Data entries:
■ ■ ■ ■

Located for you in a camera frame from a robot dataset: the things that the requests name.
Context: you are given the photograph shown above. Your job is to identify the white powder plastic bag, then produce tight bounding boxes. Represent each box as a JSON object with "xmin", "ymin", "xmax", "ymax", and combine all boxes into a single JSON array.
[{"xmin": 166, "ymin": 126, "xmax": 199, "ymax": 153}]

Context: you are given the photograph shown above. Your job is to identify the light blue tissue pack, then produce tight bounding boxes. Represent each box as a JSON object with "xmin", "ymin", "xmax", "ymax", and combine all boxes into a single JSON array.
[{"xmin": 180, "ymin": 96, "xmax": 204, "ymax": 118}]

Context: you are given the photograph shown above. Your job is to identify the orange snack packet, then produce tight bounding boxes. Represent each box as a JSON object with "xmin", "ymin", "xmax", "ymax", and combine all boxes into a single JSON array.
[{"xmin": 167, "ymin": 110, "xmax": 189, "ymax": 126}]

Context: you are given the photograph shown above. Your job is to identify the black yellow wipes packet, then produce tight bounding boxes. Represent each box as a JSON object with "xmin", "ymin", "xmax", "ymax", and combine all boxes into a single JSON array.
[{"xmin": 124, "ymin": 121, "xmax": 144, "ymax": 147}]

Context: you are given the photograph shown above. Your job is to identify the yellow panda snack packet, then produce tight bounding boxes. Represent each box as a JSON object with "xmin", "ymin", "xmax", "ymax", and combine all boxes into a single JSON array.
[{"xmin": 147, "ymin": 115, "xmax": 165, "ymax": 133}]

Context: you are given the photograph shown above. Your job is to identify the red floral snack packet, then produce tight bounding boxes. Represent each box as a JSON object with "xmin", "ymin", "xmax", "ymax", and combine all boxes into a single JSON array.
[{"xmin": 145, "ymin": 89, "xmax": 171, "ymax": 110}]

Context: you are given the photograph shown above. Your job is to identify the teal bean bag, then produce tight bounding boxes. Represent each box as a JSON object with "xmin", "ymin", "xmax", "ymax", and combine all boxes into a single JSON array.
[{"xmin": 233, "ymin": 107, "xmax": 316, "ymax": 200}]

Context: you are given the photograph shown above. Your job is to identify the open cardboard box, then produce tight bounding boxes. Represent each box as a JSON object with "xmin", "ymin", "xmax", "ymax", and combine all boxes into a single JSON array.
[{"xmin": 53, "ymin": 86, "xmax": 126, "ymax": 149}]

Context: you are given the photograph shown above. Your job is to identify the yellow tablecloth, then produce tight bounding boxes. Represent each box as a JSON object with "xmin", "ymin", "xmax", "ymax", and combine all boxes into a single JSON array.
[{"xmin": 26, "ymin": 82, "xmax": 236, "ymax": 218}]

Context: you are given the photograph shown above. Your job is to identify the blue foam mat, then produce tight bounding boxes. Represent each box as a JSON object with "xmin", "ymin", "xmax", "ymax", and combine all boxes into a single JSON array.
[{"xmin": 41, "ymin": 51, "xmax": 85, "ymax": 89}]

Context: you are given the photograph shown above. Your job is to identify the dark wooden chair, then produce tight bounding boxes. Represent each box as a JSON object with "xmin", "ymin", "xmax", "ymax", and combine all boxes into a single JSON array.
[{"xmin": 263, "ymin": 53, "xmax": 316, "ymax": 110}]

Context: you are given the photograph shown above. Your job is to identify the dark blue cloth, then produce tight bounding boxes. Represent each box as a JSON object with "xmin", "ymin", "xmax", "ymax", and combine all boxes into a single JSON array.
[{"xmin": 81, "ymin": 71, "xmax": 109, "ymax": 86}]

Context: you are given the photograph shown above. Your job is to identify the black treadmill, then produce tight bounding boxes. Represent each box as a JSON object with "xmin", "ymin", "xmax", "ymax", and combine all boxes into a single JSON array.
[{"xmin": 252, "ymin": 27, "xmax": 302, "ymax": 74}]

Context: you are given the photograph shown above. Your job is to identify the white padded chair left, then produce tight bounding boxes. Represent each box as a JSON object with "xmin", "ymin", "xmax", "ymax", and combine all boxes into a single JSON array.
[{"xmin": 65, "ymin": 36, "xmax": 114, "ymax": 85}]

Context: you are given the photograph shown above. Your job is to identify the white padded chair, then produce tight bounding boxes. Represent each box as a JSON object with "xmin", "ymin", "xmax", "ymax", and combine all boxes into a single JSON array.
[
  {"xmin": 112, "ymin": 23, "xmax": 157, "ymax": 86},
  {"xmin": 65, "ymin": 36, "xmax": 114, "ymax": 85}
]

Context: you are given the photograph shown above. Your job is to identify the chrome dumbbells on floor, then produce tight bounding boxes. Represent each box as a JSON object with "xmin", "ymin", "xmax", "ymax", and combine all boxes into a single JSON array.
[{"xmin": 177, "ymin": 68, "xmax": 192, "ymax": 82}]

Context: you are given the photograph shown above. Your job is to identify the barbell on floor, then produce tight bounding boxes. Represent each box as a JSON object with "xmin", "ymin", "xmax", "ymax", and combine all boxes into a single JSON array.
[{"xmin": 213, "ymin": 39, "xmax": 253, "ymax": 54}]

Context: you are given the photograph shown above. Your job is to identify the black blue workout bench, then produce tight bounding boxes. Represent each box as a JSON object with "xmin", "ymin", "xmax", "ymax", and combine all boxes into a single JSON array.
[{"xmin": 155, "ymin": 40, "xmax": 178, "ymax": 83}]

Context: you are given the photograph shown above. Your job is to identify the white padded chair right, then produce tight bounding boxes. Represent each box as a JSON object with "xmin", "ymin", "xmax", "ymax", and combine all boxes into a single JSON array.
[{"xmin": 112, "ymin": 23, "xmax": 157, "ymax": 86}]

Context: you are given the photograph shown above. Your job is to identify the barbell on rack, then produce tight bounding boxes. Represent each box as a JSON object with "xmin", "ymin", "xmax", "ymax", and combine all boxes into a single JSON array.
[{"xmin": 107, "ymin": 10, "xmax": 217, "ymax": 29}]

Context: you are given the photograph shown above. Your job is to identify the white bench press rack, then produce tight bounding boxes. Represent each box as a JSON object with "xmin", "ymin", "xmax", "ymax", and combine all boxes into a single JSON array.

■ ■ ■ ■

_Aim of the exercise_. Output the data exactly, so that every line matches the original.

_Task result_.
Located for you in a camera frame from a robot dataset: the things that the requests name.
Context: you are given the photograph shown above. Your job is to identify the white powder plastic bag, then produce tight bounding boxes. Represent each box as a JSON object with "xmin", "ymin", "xmax", "ymax", and combine all boxes into a single JSON array.
[{"xmin": 166, "ymin": 126, "xmax": 199, "ymax": 153}]

Context: you are given the photograph shown above. Your job is to identify the light blue tissue pack, then produce tight bounding boxes. Represent each box as a JSON object with "xmin", "ymin", "xmax", "ymax", and combine all boxes into a single JSON array.
[{"xmin": 180, "ymin": 96, "xmax": 204, "ymax": 118}]

Context: you are given the photograph shown above. Your job is to identify the orange snack packet, then produce tight bounding boxes. Represent each box as a JSON object with "xmin", "ymin", "xmax", "ymax", and combine all boxes into a single JSON array.
[{"xmin": 167, "ymin": 110, "xmax": 189, "ymax": 126}]

Context: you are given the photograph shown above. Your job is to identify the black yellow wipes packet, then produce tight bounding boxes. Represent each box as a JSON object with "xmin", "ymin", "xmax", "ymax", and combine all boxes into a single JSON array.
[{"xmin": 124, "ymin": 121, "xmax": 144, "ymax": 147}]

Context: you are given the photograph shown above. Your job is to identify the yellow panda snack packet, then produce tight bounding boxes. Represent each box as a JSON object with "xmin", "ymin", "xmax", "ymax", and combine all boxes into a single JSON array.
[{"xmin": 147, "ymin": 115, "xmax": 165, "ymax": 133}]

Context: you are given the photograph shown above. Your job is to identify the red floral snack packet, then produce tight bounding boxes. Represent each box as a JSON object with "xmin", "ymin", "xmax", "ymax", and combine all boxes into a single JSON array.
[{"xmin": 145, "ymin": 89, "xmax": 171, "ymax": 110}]

Context: you are given the photograph shown above. Your job is to identify the teal bean bag, then produce tight bounding boxes. Represent each box as a JSON object with "xmin", "ymin", "xmax", "ymax", and combine all boxes into a single JSON array.
[{"xmin": 233, "ymin": 107, "xmax": 316, "ymax": 200}]

Context: you are given the photograph shown above. Your job is to identify the open cardboard box, then produce tight bounding boxes. Represent each box as a JSON object with "xmin", "ymin", "xmax", "ymax", and combine all boxes into a single JSON array.
[{"xmin": 53, "ymin": 86, "xmax": 126, "ymax": 149}]

Context: you are given the photograph shown above. Your job is to identify the yellow tablecloth, then produce tight bounding boxes. Represent each box as a JSON object with "xmin", "ymin", "xmax", "ymax", and combine all boxes into a single JSON array.
[{"xmin": 26, "ymin": 82, "xmax": 236, "ymax": 218}]

Context: you are given the photograph shown above. Your job is to identify the blue foam mat, then produce tight bounding boxes. Represent each box as a JSON object with "xmin", "ymin", "xmax", "ymax", and combine all boxes into a single JSON array.
[{"xmin": 41, "ymin": 51, "xmax": 85, "ymax": 89}]

Context: you are given the photograph shown above. Your job is to identify the dark wooden chair, then produce tight bounding boxes. Represent each box as a JSON object with "xmin", "ymin", "xmax", "ymax", and combine all boxes into a single JSON array.
[{"xmin": 263, "ymin": 53, "xmax": 316, "ymax": 110}]

Context: you are given the photograph shown above. Your job is to identify the dark blue cloth, then produce tight bounding boxes. Represent each box as a JSON object with "xmin", "ymin", "xmax", "ymax", and combine all boxes into a single JSON array.
[{"xmin": 81, "ymin": 71, "xmax": 109, "ymax": 86}]

Context: you are given the photograph shown above. Your job is to identify the black treadmill, then produce tight bounding boxes. Represent each box as a JSON object with "xmin", "ymin", "xmax", "ymax", and combine all boxes into a single JSON array.
[{"xmin": 252, "ymin": 27, "xmax": 302, "ymax": 74}]

Context: you are given the photograph shown above. Your job is to identify the white padded chair left, then produce tight bounding boxes. Represent each box as a JSON object with "xmin", "ymin", "xmax", "ymax", and combine all boxes into a single JSON array.
[{"xmin": 65, "ymin": 36, "xmax": 114, "ymax": 85}]

Context: you are given the photograph shown above. Your job is to identify the white padded chair, then produce tight bounding boxes. Represent each box as a JSON object with "xmin", "ymin", "xmax", "ymax", and combine all boxes into a single JSON array.
[
  {"xmin": 112, "ymin": 23, "xmax": 157, "ymax": 86},
  {"xmin": 65, "ymin": 36, "xmax": 114, "ymax": 85}
]

Context: you are given the photograph shown above. Your job is to identify the chrome dumbbells on floor, then produce tight bounding boxes. Represent each box as a JSON object with "xmin", "ymin", "xmax", "ymax", and combine all boxes into a single JSON array.
[{"xmin": 177, "ymin": 68, "xmax": 192, "ymax": 82}]

Context: you are given the photograph shown above. Your job is to identify the barbell on floor, then produce tight bounding boxes. Represent each box as a JSON object with "xmin", "ymin", "xmax", "ymax", and combine all boxes into a single JSON array.
[{"xmin": 213, "ymin": 39, "xmax": 253, "ymax": 54}]

Context: you are given the photograph shown above. Your job is to identify the black blue workout bench, then produce tight bounding boxes. Represent each box as a JSON object with "xmin", "ymin", "xmax", "ymax", and combine all boxes into a single JSON array.
[{"xmin": 155, "ymin": 40, "xmax": 178, "ymax": 83}]

Context: you are given the photograph shown above. Your job is to identify the white padded chair right, then produce tight bounding boxes. Represent each box as a JSON object with "xmin", "ymin", "xmax", "ymax", and combine all boxes into a single JSON array.
[{"xmin": 112, "ymin": 23, "xmax": 157, "ymax": 86}]

Context: you are given the photograph shown above. Your job is to identify the barbell on rack, then produce tight bounding boxes. Represent each box as a JSON object with "xmin", "ymin", "xmax", "ymax", and combine all boxes into a single JSON array.
[{"xmin": 107, "ymin": 10, "xmax": 217, "ymax": 29}]

Context: you are given the photograph shown above. Your job is to identify the white bench press rack, then produce tight bounding boxes. Represent each box as a JSON object with "xmin", "ymin", "xmax", "ymax", and combine all boxes into a single JSON array.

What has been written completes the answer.